WORKING DATA: Begin
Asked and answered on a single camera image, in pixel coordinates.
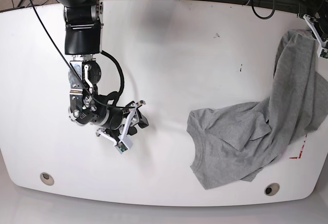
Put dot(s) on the left table grommet hole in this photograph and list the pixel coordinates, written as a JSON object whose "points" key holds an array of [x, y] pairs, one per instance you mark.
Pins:
{"points": [[47, 179]]}

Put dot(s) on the red tape rectangle marking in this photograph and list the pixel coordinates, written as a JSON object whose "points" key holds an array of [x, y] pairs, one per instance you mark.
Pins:
{"points": [[301, 150]]}

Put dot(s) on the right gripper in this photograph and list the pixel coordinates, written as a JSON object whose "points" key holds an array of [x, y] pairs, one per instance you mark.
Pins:
{"points": [[121, 124]]}

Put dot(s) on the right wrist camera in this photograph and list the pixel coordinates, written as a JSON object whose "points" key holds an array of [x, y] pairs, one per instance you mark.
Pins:
{"points": [[123, 145]]}

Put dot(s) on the grey t-shirt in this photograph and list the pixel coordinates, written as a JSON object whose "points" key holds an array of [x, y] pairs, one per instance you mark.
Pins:
{"points": [[236, 142]]}

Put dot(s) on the right table grommet hole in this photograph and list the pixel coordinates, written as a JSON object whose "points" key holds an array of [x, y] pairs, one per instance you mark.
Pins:
{"points": [[272, 189]]}

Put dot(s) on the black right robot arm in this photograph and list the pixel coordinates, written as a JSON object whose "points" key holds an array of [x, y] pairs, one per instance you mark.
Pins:
{"points": [[84, 24]]}

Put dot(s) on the table grommet hole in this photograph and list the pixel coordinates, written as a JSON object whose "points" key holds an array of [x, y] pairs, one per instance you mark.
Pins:
{"points": [[47, 179], [272, 189]]}

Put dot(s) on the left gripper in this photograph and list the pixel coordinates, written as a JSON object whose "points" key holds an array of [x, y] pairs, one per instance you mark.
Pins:
{"points": [[313, 23]]}

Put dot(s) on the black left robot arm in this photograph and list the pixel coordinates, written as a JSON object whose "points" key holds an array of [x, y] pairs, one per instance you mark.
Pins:
{"points": [[318, 9]]}

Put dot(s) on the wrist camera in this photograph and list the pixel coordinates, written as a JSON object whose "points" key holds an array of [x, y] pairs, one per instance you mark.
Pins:
{"points": [[123, 145], [322, 52]]}

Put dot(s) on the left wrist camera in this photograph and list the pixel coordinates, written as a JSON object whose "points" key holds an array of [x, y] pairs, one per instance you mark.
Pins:
{"points": [[322, 52]]}
WORKING DATA: End
* _YOUR OBJECTIVE_
Which lines in the data above hold the word "gripper"? Return each of them.

* _ANSWER TO THE EXERCISE_
Put dot(s) on the right gripper in this photograph and list the pixel coordinates, written as a JSON object whose "points" key holds an array of [x, y] pairs, one per instance you mark.
Put dot(s) on the left gripper in this photograph and list the pixel coordinates, written as a JSON object whose "points" key holds an array of [x, y] pairs, one per instance you mark.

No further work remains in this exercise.